**TASK PROMPT:** Set down exactly each line of the entries below, beginning at the one that contains "If you could tag the green" and ending at the last, and no others.
** DATA EXTRACT follows **
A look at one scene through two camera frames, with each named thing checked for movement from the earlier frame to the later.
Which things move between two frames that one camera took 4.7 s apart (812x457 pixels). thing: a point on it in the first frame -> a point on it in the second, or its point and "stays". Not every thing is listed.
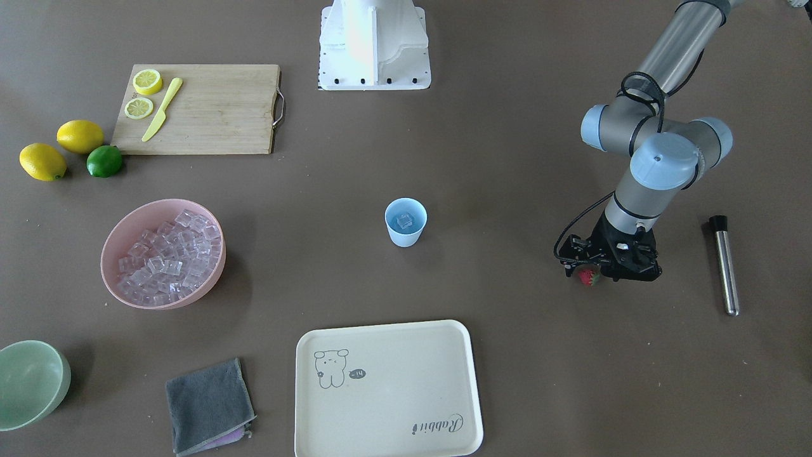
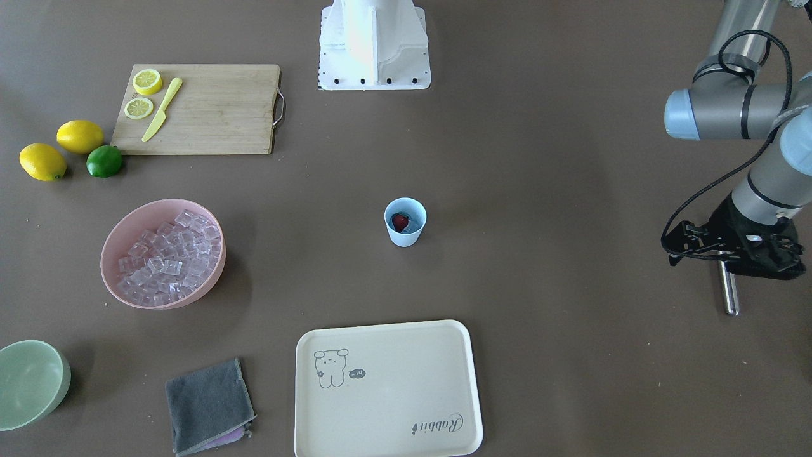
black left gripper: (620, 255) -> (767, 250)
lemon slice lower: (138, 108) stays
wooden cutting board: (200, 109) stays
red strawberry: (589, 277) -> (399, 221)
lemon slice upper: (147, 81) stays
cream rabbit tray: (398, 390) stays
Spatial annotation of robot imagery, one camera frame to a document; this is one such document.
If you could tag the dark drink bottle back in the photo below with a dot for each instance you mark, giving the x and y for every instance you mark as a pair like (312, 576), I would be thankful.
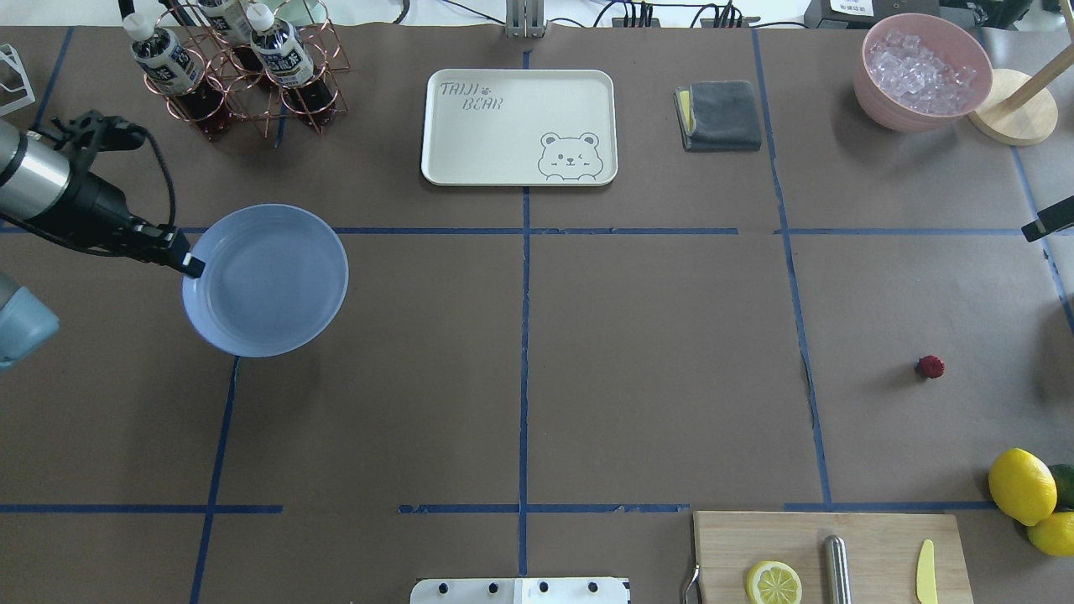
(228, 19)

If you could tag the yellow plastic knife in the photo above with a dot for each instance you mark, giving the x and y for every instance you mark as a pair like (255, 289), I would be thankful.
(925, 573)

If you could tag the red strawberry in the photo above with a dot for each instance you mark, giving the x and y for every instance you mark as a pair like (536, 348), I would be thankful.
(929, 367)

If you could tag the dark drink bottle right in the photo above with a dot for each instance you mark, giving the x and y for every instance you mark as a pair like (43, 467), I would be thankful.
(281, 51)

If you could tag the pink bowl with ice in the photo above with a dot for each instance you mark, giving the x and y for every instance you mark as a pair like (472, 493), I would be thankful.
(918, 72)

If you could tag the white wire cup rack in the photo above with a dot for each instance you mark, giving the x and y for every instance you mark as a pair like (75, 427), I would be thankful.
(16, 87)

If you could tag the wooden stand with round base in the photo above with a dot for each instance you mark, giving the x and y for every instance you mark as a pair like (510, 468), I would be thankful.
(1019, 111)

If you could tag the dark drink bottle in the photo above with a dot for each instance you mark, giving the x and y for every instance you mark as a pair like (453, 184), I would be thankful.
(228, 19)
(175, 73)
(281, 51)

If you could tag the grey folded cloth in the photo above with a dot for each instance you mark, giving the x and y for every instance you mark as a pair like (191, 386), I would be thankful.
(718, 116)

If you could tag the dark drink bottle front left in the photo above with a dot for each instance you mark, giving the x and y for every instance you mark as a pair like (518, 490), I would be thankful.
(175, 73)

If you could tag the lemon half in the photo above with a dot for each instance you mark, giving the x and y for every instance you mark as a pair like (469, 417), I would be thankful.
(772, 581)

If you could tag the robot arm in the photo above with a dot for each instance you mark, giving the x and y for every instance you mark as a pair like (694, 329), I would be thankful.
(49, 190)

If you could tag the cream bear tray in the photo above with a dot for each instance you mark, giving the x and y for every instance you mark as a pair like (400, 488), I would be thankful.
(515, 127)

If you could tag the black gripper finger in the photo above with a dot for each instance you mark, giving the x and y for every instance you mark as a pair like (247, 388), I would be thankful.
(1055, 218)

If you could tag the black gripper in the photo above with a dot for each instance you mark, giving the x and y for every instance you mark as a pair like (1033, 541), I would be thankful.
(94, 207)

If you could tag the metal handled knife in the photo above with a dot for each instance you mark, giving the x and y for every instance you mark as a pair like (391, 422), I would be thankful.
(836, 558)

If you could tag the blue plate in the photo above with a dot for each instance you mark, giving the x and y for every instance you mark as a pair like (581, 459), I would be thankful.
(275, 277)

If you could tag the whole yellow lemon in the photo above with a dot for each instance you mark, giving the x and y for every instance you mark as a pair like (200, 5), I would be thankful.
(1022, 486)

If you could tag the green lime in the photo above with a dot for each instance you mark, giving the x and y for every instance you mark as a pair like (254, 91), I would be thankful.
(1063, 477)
** End of DATA EXTRACT **
**THE ANSWER:**
If you could tag the green lime in the photo above with a dot for each instance you mark, giving the x and y for every instance you mark as a pair like (254, 91), I would be thankful.
(1063, 477)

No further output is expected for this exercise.